**TASK GOAL**: Lines from the line with "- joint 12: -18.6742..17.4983" to the line with "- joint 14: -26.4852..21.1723" in the entries below, and only those, must be output exactly, with both ends included.
*** STORED DATA Section Begins ***
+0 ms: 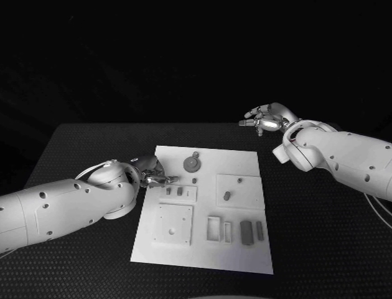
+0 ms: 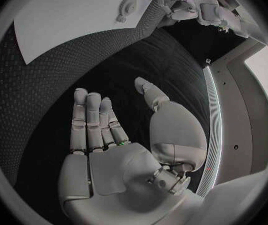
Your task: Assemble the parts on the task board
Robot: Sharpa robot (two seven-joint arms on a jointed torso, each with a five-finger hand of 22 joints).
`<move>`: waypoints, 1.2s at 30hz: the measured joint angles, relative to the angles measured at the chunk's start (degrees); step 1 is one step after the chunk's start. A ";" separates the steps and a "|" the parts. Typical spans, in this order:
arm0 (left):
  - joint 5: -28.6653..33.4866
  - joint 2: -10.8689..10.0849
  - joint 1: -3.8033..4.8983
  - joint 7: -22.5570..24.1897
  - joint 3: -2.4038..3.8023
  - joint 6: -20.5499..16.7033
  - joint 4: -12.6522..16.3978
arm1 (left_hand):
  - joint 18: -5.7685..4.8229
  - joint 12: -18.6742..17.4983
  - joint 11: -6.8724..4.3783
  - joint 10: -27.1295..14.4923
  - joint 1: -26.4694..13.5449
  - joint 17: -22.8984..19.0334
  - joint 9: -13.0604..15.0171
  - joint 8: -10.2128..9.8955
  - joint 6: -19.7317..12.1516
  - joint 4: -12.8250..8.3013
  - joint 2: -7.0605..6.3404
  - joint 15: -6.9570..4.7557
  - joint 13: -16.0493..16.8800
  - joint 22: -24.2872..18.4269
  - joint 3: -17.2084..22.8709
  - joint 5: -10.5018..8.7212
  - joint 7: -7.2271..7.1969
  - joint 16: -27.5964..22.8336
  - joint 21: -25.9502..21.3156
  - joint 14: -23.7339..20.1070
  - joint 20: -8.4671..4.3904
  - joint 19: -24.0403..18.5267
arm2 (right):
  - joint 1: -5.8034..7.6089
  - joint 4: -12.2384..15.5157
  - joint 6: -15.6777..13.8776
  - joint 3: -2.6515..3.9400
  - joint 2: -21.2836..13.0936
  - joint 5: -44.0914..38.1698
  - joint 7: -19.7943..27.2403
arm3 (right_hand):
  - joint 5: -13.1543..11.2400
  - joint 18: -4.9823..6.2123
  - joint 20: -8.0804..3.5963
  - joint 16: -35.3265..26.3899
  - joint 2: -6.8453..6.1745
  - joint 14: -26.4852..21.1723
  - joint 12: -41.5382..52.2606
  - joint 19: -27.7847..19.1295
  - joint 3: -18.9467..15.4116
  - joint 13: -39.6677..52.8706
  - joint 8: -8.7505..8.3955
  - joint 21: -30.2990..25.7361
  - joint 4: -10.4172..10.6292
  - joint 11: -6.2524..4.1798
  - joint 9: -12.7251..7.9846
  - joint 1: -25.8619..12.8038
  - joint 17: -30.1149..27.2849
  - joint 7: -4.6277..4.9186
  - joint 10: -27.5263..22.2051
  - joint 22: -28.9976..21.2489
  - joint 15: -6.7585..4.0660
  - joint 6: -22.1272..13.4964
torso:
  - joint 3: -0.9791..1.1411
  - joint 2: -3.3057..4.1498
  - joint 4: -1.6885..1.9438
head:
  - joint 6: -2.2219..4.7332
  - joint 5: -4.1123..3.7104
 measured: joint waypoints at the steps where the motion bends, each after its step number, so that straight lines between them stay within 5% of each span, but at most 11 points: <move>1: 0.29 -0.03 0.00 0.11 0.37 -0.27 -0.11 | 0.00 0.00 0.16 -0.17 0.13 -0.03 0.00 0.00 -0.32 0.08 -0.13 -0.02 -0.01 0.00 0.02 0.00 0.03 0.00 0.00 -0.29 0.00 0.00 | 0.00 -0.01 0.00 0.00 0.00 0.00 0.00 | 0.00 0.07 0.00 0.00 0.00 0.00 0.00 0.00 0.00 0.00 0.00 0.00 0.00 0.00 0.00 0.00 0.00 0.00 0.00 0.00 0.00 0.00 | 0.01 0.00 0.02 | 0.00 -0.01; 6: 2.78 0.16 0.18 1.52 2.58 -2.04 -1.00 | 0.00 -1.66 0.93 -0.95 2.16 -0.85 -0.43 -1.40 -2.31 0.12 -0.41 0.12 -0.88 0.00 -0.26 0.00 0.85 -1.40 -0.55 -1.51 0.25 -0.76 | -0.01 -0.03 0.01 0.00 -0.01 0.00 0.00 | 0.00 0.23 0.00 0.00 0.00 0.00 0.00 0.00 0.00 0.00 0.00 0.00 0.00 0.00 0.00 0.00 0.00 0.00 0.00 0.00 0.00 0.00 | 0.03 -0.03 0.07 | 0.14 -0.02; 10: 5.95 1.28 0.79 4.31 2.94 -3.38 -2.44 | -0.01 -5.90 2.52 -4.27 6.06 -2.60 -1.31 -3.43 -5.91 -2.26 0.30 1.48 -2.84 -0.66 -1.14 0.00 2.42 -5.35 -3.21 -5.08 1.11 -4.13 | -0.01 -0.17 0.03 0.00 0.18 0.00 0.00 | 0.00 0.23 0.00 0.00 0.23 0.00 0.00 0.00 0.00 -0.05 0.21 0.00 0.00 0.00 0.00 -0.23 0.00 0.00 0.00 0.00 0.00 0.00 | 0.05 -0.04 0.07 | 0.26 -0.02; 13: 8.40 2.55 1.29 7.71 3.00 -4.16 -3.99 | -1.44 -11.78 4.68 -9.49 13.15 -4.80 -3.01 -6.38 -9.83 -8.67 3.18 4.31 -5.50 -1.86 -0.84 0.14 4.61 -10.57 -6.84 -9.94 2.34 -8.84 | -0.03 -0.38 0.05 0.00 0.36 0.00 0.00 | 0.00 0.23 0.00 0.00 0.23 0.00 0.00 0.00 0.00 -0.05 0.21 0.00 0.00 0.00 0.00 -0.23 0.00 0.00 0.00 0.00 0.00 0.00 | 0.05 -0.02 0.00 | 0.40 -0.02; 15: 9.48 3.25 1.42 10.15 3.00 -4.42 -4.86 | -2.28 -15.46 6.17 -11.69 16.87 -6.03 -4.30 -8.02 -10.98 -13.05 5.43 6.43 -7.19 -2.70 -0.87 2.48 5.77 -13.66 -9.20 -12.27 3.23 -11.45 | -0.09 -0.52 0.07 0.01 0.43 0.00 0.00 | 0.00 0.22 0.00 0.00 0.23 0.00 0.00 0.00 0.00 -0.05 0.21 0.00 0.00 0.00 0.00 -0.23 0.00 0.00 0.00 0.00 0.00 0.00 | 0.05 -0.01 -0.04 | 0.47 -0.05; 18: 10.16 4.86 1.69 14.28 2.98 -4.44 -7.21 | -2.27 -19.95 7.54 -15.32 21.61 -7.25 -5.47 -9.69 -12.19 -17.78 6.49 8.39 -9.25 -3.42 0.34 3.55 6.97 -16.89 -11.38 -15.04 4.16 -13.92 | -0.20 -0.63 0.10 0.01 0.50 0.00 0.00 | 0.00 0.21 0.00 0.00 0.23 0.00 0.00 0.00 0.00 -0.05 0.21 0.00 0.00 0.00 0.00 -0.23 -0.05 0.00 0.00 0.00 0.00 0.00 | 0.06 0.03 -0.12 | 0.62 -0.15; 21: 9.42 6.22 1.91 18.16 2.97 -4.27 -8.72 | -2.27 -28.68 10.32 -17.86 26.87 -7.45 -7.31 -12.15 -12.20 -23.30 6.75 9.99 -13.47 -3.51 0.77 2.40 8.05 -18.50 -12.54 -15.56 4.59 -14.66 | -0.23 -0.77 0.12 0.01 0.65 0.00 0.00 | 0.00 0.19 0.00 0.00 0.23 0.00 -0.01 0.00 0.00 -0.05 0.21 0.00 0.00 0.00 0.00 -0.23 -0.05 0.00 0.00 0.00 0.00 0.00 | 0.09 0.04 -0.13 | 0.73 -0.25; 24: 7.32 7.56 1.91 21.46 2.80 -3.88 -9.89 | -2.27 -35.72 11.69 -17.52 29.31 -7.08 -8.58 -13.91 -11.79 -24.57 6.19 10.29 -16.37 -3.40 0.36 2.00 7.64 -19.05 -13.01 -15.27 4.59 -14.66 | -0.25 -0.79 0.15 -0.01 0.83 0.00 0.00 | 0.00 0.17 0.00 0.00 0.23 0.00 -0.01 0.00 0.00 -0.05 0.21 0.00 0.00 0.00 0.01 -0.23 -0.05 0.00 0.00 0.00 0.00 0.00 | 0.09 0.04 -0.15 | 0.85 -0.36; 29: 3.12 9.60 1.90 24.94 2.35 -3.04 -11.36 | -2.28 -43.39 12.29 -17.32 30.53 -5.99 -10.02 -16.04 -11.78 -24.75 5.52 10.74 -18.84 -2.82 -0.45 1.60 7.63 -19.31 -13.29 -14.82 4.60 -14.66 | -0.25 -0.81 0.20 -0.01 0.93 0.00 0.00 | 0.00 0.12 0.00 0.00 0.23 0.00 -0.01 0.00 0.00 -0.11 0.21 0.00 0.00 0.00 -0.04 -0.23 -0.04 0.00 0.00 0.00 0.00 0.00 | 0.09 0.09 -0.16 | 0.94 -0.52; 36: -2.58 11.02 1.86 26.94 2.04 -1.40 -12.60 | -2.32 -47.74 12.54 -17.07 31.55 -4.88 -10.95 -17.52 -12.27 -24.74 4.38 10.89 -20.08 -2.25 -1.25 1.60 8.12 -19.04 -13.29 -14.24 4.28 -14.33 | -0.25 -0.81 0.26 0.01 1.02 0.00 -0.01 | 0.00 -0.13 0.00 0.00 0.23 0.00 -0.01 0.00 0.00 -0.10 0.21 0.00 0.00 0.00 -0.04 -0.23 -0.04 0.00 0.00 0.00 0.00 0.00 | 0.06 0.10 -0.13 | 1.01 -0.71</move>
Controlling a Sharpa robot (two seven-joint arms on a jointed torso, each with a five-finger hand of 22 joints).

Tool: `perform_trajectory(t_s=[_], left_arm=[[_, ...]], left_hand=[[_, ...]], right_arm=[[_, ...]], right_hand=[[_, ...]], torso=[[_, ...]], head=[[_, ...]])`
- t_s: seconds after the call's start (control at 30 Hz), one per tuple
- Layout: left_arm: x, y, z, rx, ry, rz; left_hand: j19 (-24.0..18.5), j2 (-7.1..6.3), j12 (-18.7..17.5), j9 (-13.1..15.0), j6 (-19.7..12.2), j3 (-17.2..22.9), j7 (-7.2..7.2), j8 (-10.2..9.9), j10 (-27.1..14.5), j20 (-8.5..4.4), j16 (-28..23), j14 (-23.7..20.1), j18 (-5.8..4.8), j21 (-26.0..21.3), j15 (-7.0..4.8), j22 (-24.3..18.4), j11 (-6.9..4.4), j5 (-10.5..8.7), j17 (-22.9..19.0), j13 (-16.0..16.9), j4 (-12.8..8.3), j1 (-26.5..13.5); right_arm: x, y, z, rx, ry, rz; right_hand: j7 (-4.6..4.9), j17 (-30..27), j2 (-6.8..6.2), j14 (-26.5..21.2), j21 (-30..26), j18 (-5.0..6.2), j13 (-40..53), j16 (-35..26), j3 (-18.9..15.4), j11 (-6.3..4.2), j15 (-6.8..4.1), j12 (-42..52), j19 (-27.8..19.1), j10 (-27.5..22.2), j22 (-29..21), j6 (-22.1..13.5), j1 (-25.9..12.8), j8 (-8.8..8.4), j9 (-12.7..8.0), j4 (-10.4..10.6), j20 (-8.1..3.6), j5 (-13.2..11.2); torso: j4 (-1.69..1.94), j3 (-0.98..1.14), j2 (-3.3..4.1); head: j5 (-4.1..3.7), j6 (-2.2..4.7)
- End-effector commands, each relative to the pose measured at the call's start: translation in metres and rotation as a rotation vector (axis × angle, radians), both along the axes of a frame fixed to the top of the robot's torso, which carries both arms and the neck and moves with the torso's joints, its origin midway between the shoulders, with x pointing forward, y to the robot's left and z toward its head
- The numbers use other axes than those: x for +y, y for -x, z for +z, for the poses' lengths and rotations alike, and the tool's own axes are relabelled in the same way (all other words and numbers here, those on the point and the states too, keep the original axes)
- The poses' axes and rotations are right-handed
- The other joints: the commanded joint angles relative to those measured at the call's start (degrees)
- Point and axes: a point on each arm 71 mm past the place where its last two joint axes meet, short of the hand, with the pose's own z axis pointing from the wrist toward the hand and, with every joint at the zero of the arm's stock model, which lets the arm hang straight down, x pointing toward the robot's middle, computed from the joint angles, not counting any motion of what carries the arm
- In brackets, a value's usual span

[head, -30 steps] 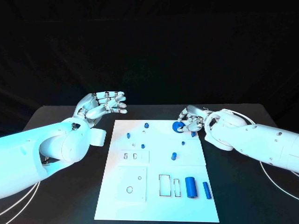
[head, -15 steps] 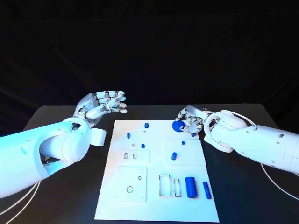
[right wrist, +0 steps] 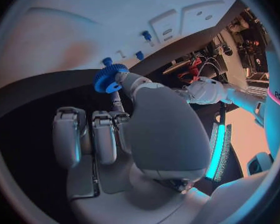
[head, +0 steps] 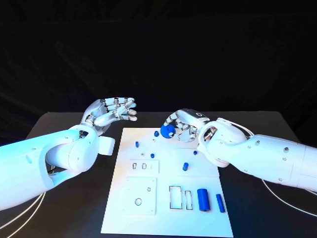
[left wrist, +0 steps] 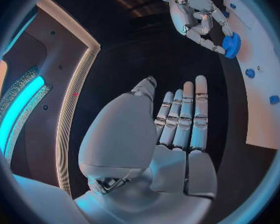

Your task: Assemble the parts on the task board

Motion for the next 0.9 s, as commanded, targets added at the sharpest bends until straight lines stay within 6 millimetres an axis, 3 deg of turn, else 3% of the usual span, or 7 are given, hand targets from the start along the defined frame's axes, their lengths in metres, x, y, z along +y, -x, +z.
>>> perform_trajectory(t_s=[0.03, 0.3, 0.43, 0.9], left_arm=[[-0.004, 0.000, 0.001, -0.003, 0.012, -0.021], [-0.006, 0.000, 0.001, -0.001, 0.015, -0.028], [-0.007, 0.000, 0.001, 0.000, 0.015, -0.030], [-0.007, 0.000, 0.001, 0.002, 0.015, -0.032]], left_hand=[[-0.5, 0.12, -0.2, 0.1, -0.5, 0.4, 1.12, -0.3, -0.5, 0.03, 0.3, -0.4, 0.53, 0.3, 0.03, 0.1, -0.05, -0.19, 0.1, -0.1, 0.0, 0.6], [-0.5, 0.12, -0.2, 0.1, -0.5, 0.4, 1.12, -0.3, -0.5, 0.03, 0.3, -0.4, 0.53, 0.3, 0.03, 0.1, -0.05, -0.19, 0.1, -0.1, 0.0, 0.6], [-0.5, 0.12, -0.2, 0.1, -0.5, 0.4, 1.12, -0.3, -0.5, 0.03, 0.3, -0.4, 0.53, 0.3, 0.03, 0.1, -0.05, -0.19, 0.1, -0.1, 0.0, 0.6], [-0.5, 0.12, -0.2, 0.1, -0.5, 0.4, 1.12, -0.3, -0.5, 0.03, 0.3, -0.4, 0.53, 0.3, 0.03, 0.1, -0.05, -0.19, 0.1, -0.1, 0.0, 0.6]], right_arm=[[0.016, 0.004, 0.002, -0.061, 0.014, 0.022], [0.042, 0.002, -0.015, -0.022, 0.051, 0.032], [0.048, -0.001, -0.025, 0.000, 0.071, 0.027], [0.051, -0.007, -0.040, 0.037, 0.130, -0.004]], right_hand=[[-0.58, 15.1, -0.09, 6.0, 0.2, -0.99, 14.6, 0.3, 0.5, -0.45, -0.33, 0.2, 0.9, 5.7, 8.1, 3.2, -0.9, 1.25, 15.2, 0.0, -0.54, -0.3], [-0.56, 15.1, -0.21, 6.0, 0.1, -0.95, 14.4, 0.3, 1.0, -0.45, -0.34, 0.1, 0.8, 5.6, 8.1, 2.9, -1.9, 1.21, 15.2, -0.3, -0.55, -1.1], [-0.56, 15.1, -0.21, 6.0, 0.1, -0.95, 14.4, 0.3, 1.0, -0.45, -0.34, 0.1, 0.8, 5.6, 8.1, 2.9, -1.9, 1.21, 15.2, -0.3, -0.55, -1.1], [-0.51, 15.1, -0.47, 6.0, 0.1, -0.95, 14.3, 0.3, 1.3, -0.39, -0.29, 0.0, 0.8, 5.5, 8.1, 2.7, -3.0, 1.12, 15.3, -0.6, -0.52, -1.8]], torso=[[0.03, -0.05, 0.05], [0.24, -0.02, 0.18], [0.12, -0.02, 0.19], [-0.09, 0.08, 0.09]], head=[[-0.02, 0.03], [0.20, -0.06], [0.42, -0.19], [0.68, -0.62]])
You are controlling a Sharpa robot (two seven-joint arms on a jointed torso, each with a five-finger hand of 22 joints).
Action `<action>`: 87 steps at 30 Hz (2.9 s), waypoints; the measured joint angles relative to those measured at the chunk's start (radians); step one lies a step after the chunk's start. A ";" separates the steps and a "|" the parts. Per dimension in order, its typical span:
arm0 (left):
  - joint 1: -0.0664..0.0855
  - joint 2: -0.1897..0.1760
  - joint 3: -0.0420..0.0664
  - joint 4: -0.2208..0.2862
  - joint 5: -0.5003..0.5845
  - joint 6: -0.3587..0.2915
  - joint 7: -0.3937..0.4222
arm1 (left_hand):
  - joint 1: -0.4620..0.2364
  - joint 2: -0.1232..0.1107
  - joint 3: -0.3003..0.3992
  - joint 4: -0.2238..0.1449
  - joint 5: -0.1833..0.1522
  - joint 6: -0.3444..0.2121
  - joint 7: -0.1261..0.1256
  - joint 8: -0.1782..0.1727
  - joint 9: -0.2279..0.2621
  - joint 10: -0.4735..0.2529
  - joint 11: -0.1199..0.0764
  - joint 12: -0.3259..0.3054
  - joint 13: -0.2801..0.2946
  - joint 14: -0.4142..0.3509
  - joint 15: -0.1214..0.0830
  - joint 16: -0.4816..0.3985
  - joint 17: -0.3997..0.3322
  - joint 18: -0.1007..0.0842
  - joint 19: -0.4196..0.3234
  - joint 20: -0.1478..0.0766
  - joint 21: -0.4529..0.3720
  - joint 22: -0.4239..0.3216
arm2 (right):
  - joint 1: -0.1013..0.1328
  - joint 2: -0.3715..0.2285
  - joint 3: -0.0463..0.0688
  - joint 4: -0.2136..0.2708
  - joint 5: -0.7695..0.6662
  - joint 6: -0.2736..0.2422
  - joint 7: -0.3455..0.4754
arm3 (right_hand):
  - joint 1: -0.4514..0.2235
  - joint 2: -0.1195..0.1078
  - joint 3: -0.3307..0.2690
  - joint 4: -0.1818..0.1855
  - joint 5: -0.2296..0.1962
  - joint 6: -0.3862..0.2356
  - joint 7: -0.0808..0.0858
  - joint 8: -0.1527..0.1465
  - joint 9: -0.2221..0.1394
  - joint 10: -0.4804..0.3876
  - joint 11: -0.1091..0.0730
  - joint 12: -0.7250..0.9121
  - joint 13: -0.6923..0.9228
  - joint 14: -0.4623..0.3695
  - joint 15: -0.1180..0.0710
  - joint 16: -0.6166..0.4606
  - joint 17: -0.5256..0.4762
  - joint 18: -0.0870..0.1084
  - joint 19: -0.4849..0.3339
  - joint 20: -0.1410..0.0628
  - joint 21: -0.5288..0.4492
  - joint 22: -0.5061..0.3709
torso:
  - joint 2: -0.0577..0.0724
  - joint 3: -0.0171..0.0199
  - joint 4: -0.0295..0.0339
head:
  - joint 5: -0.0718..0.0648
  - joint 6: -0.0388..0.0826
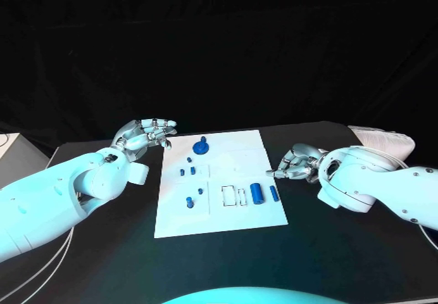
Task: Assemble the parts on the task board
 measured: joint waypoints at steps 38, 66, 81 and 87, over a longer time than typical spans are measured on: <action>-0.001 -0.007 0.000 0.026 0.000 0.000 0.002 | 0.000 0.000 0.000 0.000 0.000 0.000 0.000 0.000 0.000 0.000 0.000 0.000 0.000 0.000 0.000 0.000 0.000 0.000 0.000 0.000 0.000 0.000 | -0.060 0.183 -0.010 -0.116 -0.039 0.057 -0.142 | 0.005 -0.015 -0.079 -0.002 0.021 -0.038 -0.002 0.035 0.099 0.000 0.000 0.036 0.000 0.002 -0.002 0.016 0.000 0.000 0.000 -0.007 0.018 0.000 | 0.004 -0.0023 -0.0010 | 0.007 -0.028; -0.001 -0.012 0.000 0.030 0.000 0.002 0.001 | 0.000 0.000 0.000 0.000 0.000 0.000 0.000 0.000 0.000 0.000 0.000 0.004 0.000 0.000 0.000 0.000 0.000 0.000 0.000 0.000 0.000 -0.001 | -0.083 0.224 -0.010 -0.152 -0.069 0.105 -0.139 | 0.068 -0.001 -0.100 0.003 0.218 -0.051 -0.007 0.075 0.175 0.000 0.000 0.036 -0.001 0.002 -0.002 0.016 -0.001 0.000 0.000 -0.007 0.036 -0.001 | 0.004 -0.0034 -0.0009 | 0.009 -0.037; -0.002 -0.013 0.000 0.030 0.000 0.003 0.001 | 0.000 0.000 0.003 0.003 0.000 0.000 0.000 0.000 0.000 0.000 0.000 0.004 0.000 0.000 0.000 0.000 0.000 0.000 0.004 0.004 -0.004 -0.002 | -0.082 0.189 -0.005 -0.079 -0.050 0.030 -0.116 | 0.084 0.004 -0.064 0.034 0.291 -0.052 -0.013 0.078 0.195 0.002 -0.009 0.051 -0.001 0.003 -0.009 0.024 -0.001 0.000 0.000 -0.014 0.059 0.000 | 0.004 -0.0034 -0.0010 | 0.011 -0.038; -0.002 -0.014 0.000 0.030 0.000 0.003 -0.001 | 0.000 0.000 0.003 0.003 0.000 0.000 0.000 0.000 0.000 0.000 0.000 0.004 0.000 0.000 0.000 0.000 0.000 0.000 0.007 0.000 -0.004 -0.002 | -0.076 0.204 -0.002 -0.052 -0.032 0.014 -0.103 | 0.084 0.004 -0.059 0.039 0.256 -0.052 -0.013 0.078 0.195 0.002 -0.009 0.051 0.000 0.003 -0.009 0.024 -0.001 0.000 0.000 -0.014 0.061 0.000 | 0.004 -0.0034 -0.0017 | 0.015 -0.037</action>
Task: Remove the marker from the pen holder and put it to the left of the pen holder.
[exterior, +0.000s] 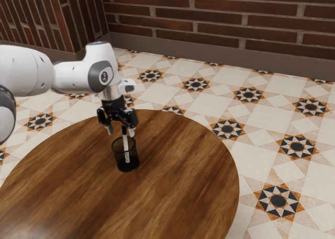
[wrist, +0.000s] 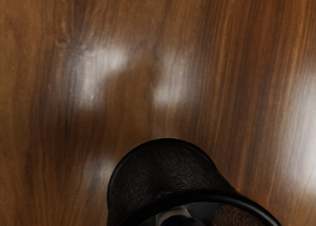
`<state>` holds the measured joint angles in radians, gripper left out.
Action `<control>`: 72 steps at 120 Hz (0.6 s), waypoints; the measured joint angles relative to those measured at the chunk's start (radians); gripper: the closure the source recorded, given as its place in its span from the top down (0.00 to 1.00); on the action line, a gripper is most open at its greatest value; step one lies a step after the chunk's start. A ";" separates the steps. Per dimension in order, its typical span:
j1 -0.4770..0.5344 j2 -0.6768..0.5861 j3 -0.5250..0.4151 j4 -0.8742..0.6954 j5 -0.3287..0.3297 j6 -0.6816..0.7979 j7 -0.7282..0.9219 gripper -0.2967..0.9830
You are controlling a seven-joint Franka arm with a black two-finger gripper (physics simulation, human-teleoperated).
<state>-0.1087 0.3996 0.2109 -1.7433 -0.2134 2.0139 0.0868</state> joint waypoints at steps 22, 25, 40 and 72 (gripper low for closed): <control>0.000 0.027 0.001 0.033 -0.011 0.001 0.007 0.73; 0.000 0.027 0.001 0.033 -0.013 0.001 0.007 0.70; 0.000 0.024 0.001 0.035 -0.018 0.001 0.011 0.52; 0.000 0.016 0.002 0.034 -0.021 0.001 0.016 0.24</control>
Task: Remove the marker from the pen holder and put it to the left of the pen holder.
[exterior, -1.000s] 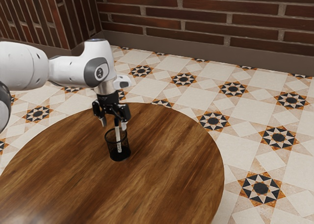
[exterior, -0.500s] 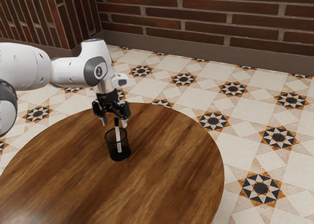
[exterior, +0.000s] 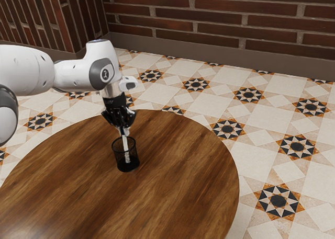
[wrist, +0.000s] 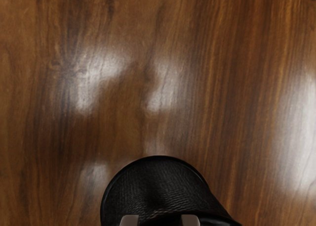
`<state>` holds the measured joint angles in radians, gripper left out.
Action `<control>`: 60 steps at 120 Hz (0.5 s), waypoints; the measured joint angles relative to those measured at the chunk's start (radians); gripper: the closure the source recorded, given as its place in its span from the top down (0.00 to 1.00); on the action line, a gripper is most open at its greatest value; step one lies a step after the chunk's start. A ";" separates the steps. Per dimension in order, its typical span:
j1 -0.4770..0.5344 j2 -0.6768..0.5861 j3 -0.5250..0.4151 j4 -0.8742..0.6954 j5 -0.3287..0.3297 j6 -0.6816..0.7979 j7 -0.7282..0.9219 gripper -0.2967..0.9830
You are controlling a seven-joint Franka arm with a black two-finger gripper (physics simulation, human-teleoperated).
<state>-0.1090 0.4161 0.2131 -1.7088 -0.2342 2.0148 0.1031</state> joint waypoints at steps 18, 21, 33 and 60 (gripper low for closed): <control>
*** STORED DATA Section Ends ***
**TASK RESPONSE**:
  - joint 12: -18.6742..17.4983
  - joint 11: -6.8724..4.3783
  - joint 10: -27.1295..14.4923
  - joint 1: -26.4694..13.5449
  - joint 17: -22.8984..19.0334
  - joint 9: -13.0604..15.0171
  - joint 8: -10.2128..9.8955
  - joint 6: -19.7317..12.1516
  - joint 4: -12.8250..8.3013
  - joint 2: -7.0605..6.3404
  - joint 15: -6.9570..4.7557
  - joint 13: -16.0493..16.8800
  - joint 22: -24.2872..18.4269
  - joint 3: -17.2084..22.8709
  - joint 5: -10.5018..8.7212
  - joint 7: -7.2271..7.1969
  - joint 16: -27.5964..22.8336
  - joint 21: -25.9502..21.3156
  - joint 14: -23.7339..20.1070
  - joint 20: -8.4671..4.3904
  - joint 19: -24.0403..18.5267
arm2 (right):
  - joint 1: -5.8034..7.6089
  - joint 4: -12.2384..15.5157
  - joint 6: -15.6777..13.8776
  - joint 3: -2.6515..3.9400
  - joint 2: -21.2836..13.0936
  - joint 5: -44.0914..38.1698
  - joint 7: -19.7943..27.2403
arm3 (right_hand):
  - joint 5: -13.1543..11.2400
  - joint 18: -4.9823..6.2123
  - joint 20: -8.0804..3.5963
  - joint 16: -35.3265..26.3899
  - joint 2: -6.8453..6.1745
  - joint 14: -26.4852..21.1723

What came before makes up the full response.